Segment Open
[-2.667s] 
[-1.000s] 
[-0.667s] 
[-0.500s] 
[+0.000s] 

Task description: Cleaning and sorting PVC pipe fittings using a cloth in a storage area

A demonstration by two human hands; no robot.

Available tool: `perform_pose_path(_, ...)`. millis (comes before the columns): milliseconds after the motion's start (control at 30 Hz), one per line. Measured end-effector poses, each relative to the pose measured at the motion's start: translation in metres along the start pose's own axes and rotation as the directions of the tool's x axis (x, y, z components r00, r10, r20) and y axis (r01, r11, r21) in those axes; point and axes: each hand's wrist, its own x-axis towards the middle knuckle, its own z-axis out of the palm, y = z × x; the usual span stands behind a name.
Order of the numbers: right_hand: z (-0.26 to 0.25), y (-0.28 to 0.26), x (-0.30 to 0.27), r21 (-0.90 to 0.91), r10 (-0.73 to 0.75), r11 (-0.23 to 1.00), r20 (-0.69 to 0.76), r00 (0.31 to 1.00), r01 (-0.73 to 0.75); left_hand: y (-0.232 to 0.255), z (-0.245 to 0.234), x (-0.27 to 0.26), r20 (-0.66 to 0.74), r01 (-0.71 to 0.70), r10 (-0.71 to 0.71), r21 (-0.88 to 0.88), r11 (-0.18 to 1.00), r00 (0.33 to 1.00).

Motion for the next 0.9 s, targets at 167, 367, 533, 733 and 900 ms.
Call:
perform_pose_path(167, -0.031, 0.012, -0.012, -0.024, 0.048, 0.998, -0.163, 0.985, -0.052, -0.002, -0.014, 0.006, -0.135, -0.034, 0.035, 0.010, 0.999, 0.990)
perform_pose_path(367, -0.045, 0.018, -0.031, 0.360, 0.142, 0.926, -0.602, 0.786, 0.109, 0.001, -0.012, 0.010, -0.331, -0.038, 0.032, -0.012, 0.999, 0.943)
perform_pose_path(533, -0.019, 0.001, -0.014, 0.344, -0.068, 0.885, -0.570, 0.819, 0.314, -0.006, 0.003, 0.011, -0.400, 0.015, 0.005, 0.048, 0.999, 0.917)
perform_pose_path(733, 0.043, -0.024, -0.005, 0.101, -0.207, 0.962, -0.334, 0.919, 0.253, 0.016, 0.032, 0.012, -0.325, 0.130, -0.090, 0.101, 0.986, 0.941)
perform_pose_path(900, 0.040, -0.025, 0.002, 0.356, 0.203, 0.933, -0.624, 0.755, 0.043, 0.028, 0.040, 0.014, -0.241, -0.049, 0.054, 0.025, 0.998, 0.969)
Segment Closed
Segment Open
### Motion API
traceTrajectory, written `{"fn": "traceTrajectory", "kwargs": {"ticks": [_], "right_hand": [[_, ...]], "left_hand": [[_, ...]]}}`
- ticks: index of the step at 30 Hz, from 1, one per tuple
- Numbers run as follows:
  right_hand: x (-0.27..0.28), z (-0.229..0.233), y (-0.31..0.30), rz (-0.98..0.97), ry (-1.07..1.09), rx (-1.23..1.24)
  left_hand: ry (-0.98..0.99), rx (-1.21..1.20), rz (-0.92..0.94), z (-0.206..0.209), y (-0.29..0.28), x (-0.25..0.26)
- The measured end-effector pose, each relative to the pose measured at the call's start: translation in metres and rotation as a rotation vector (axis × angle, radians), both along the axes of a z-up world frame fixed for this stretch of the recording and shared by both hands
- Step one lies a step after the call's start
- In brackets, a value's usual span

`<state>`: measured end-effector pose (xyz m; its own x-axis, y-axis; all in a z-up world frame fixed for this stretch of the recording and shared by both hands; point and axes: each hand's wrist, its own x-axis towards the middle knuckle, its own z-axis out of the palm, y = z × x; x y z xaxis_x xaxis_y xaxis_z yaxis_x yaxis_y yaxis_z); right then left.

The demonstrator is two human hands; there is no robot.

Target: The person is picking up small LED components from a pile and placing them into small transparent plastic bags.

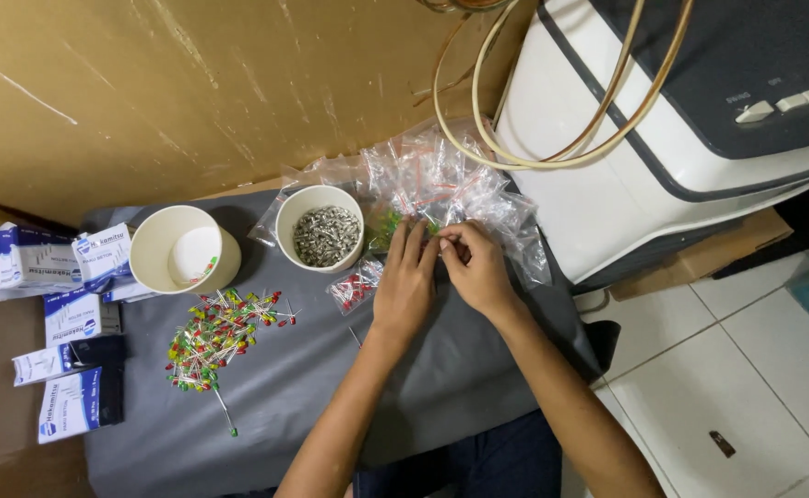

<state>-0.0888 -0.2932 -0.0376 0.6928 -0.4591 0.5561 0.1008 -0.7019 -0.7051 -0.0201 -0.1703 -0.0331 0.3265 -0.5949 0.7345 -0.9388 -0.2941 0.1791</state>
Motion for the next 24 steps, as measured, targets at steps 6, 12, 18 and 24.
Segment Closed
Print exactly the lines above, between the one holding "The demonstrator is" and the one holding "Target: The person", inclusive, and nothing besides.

The demonstrator is two human hands; there is no robot.

Target: The person is picking up small LED components from a pile and placing them into small transparent plastic bags.

For this exercise, nothing further remains to be done.